Restate each of the lines below word for word and drop every picture.

=== Extracted records ===
# # # # # # #

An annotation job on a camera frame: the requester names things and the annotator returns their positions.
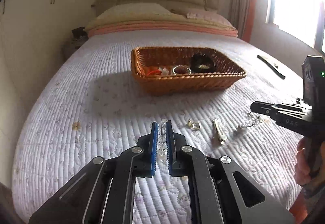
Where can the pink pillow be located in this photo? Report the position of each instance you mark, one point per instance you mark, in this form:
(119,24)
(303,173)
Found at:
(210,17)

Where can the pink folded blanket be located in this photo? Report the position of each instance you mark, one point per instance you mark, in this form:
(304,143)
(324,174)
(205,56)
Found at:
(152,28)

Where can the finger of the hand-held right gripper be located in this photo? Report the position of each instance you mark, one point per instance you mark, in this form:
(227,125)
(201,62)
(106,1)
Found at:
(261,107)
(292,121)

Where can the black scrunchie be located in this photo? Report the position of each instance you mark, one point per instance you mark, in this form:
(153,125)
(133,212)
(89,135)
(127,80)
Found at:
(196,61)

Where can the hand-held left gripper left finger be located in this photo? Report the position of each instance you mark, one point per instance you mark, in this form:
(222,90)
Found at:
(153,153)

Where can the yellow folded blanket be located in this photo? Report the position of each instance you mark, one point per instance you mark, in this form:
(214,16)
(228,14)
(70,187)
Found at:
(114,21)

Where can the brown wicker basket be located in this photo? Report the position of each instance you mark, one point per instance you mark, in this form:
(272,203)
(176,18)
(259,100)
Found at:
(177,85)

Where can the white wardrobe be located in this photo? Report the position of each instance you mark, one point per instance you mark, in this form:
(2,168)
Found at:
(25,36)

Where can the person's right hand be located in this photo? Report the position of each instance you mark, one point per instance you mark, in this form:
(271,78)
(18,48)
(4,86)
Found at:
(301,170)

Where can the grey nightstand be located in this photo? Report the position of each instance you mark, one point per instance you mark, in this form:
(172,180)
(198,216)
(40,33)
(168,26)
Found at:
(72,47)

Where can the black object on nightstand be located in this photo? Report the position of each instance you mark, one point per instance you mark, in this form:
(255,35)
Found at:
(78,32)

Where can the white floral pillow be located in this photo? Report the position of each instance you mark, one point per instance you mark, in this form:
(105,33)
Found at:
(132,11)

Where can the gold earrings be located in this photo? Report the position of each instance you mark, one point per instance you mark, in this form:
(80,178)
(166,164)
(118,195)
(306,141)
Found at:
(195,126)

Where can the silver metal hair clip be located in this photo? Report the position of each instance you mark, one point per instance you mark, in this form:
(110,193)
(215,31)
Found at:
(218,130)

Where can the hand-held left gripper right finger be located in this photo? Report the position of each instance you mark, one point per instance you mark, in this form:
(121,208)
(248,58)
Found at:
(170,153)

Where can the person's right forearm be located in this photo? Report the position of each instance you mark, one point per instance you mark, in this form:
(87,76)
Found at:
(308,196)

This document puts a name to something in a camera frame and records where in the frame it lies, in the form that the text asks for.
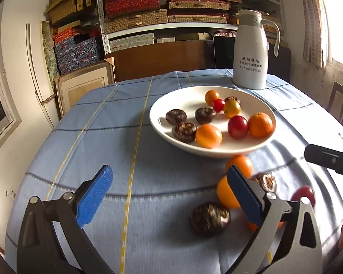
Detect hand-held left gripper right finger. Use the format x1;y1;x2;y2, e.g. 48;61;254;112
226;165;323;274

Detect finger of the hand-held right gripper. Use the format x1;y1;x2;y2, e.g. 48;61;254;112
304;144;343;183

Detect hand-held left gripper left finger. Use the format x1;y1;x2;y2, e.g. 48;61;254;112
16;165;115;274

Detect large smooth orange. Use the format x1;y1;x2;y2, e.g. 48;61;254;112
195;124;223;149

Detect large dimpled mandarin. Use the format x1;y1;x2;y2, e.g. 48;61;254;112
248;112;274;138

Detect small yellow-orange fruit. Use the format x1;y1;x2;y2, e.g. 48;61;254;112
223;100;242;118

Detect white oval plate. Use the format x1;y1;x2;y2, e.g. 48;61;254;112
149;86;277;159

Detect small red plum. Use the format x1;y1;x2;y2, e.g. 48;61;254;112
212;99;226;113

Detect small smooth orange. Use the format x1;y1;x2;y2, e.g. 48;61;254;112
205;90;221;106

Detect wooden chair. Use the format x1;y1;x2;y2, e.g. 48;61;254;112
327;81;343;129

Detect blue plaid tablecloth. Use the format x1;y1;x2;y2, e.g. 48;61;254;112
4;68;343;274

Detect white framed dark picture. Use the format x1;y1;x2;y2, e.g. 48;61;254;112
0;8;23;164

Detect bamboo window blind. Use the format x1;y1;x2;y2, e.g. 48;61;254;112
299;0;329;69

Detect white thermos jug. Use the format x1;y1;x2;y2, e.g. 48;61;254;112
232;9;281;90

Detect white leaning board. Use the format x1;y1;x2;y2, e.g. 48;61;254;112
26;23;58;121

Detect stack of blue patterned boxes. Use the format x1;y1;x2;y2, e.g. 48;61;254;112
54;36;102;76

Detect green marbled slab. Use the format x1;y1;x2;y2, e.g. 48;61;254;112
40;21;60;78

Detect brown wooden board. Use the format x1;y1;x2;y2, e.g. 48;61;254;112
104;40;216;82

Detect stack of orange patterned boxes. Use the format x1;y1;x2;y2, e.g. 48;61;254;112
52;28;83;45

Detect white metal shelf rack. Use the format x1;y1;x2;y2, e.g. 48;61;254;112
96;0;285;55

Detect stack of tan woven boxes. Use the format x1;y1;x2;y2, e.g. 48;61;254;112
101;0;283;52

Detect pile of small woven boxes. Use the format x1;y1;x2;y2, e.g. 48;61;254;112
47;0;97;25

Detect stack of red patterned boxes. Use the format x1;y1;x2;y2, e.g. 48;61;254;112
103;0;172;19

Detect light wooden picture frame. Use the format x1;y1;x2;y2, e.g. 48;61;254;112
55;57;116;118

# # # # # # #

=== Output of the exercise ===
An annotation job on a camera frame: the requester names things and the annotator returns their positions.
Where can the pink pillow be located in this photo? Report the position of each instance you mark, one point per instance you mark, in this form:
(119,24)
(303,173)
Found at:
(210,17)

Where can the pink folded blanket be located in this photo? Report the position of each instance you mark, one point per instance you mark, in this form:
(304,143)
(324,174)
(205,56)
Found at:
(152,28)

Where can the finger of the hand-held right gripper be located in this photo? Report the position of each instance you mark, one point per instance you mark, in this form:
(227,125)
(201,62)
(106,1)
Found at:
(261,107)
(292,121)

Where can the black scrunchie be located in this photo? Report the position of each instance you mark, one point per instance you mark, in this form:
(153,125)
(133,212)
(89,135)
(127,80)
Found at:
(196,61)

Where can the hand-held left gripper left finger be located in this photo? Report the position of each instance you mark, one point per instance you mark, in this form:
(222,90)
Found at:
(153,153)

Where can the yellow folded blanket be located in this photo? Report the position of each instance you mark, one point per instance you mark, in this form:
(214,16)
(228,14)
(70,187)
Found at:
(114,21)

Where can the brown wicker basket be located in this photo? Report the position of each instance you mark, one point per instance you mark, in this form:
(272,203)
(176,18)
(259,100)
Found at:
(177,85)

Where can the white wardrobe be located in this photo? Report the position of each instance you mark, one point per instance you mark, in this form:
(2,168)
Found at:
(25,36)

Where can the person's right hand be located in this photo? Report the position of each instance you mark, one point per instance you mark, in this form:
(271,78)
(18,48)
(4,86)
Found at:
(301,170)

Where can the grey nightstand be located in this photo? Report the position of each instance you mark, one point per instance you mark, in this form:
(172,180)
(198,216)
(40,33)
(168,26)
Found at:
(72,47)

Where can the black object on nightstand be located in this photo? Report the position of each instance you mark, one point per instance you mark, in this form:
(255,35)
Found at:
(78,32)

Where can the white floral pillow be located in this photo? Report the position of each instance you mark, one point per instance you mark, in this form:
(105,33)
Found at:
(132,11)

Where can the gold earrings be located in this photo? Report the position of each instance you mark, one point per instance you mark, in this form:
(80,178)
(166,164)
(118,195)
(306,141)
Found at:
(195,126)

Where can the silver metal hair clip be located in this photo? Report the position of each instance you mark, one point per instance you mark, in this form:
(110,193)
(215,31)
Found at:
(218,130)

Where can the hand-held left gripper right finger be located in this photo? Report the position of each instance you mark, one point per instance you mark, in this form:
(121,208)
(248,58)
Found at:
(170,153)

Where can the person's right forearm be located in this photo? Report the position of each instance you mark, one point per instance you mark, in this form:
(87,76)
Found at:
(308,196)

This document puts a name to something in a camera frame and records where in the frame it lies, in the form that the text asks for.
Detect hand-held left gripper right finger. Use the format x1;y1;x2;y2, e.g. 48;61;254;112
226;165;323;274

Detect finger of the hand-held right gripper. Use the format x1;y1;x2;y2, e.g. 48;61;254;112
304;144;343;183

Detect hand-held left gripper left finger. Use the format x1;y1;x2;y2, e.g. 48;61;254;112
16;165;115;274

Detect large smooth orange. Use the format x1;y1;x2;y2, e.g. 48;61;254;112
195;124;223;149

Detect large dimpled mandarin. Use the format x1;y1;x2;y2, e.g. 48;61;254;112
248;112;274;138

Detect small yellow-orange fruit. Use the format x1;y1;x2;y2, e.g. 48;61;254;112
223;100;242;118

Detect white oval plate. Use the format x1;y1;x2;y2, e.g. 48;61;254;112
149;86;277;159

Detect small red plum. Use the format x1;y1;x2;y2, e.g. 48;61;254;112
212;99;226;113

Detect small smooth orange. Use the format x1;y1;x2;y2, e.g. 48;61;254;112
205;90;221;106

Detect wooden chair. Use the format x1;y1;x2;y2, e.g. 48;61;254;112
327;81;343;129

Detect blue plaid tablecloth. Use the format x1;y1;x2;y2, e.g. 48;61;254;112
4;68;343;274

Detect white framed dark picture. Use the format x1;y1;x2;y2, e.g. 48;61;254;112
0;8;23;164

Detect bamboo window blind. Use the format x1;y1;x2;y2, e.g. 48;61;254;112
299;0;329;69

Detect white thermos jug. Use the format x1;y1;x2;y2, e.g. 48;61;254;112
232;9;281;90

Detect white leaning board. Use the format x1;y1;x2;y2, e.g. 48;61;254;112
26;23;58;121

Detect stack of blue patterned boxes. Use the format x1;y1;x2;y2, e.g. 48;61;254;112
54;36;102;76

Detect green marbled slab. Use the format x1;y1;x2;y2, e.g. 48;61;254;112
40;21;60;78

Detect brown wooden board. Use the format x1;y1;x2;y2, e.g. 48;61;254;112
104;40;216;82

Detect stack of orange patterned boxes. Use the format x1;y1;x2;y2, e.g. 48;61;254;112
52;28;83;45

Detect white metal shelf rack. Use the format x1;y1;x2;y2, e.g. 48;61;254;112
96;0;285;55

Detect stack of tan woven boxes. Use the format x1;y1;x2;y2, e.g. 48;61;254;112
101;0;283;52

Detect pile of small woven boxes. Use the format x1;y1;x2;y2, e.g. 48;61;254;112
47;0;97;25

Detect stack of red patterned boxes. Use the format x1;y1;x2;y2, e.g. 48;61;254;112
103;0;172;19

Detect light wooden picture frame. Use the format x1;y1;x2;y2, e.g. 48;61;254;112
55;57;116;118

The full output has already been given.